**Exercise instructions**
Restate verbatim the span of lines below between the line with "Outline every instance of the clear" and the line with "Outline every instance of the food item.", including those two lines, and only that span.
▬▬▬
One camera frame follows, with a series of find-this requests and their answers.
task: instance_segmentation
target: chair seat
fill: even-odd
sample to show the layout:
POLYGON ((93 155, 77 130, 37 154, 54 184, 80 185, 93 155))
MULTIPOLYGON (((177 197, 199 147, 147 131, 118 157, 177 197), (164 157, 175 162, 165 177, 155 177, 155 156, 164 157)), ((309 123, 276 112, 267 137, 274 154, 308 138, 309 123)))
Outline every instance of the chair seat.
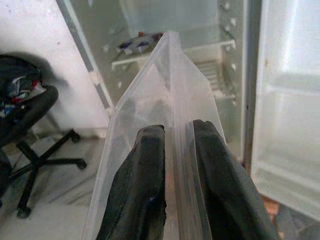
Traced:
POLYGON ((55 104, 58 90, 54 86, 44 87, 45 92, 17 104, 0 122, 0 148, 24 136, 55 104))

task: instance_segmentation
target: floor
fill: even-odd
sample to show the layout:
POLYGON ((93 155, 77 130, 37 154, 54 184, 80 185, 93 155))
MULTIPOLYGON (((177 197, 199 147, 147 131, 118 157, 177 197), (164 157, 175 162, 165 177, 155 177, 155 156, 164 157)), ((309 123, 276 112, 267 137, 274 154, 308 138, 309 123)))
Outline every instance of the floor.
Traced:
MULTIPOLYGON (((44 152, 56 139, 38 140, 32 148, 44 152)), ((0 209, 1 240, 80 240, 90 206, 99 167, 104 139, 68 141, 53 158, 84 158, 85 170, 74 165, 49 166, 40 171, 28 202, 32 212, 29 218, 16 217, 16 206, 28 175, 18 178, 2 198, 0 209)), ((19 153, 9 156, 16 168, 28 163, 19 153)))

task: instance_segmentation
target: refrigerator door
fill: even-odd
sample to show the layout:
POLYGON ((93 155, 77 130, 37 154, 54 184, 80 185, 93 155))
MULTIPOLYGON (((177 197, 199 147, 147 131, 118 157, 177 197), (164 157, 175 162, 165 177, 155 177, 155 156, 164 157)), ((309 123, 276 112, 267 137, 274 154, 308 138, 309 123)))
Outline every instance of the refrigerator door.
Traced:
POLYGON ((251 175, 320 220, 320 1, 262 5, 251 175))

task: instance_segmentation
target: clear plastic bag
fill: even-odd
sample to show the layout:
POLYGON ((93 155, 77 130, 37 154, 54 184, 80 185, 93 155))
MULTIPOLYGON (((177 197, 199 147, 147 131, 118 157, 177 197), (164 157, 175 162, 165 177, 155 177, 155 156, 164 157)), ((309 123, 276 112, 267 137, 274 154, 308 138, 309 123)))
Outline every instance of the clear plastic bag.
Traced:
POLYGON ((167 207, 169 225, 163 239, 177 240, 177 235, 182 240, 212 239, 197 171, 196 119, 212 122, 224 138, 208 80, 184 54, 179 34, 166 32, 111 117, 83 240, 96 239, 113 178, 133 148, 139 129, 149 125, 164 125, 166 132, 166 165, 172 168, 166 166, 167 202, 172 197, 167 191, 171 184, 175 186, 176 204, 167 207), (173 214, 177 214, 177 224, 173 214))

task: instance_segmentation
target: food item
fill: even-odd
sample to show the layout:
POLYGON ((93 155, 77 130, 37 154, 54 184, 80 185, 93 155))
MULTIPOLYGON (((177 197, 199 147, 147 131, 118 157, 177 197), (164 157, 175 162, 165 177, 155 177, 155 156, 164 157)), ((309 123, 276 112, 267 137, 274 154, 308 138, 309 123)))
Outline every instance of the food item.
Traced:
POLYGON ((131 38, 126 42, 120 44, 116 50, 124 52, 126 55, 133 53, 141 54, 151 47, 155 47, 157 42, 162 37, 163 32, 157 33, 144 33, 139 32, 137 37, 131 38))
POLYGON ((115 174, 96 239, 162 240, 165 208, 165 131, 151 125, 115 174))
▬▬▬
**Output of the exercise**
Outline every instance of the clear plastic bag.
Traced:
POLYGON ((167 207, 169 225, 163 239, 177 240, 177 235, 182 240, 212 239, 197 171, 196 119, 212 122, 224 138, 208 80, 184 54, 179 34, 166 32, 111 117, 83 240, 96 239, 113 178, 133 148, 139 129, 149 125, 164 125, 166 132, 166 165, 172 168, 166 166, 167 202, 172 197, 167 191, 171 184, 175 186, 176 204, 167 207), (173 214, 177 214, 177 224, 173 214))

task: instance_segmentation
target: food item
fill: even-odd
sample to show the layout:
POLYGON ((93 155, 77 130, 37 154, 54 184, 80 185, 93 155))
MULTIPOLYGON (((177 197, 199 147, 147 131, 118 157, 177 197), (164 157, 175 162, 165 177, 155 177, 155 156, 164 157)), ((309 123, 276 112, 267 137, 274 154, 308 138, 309 123)))
Outline every instance of the food item.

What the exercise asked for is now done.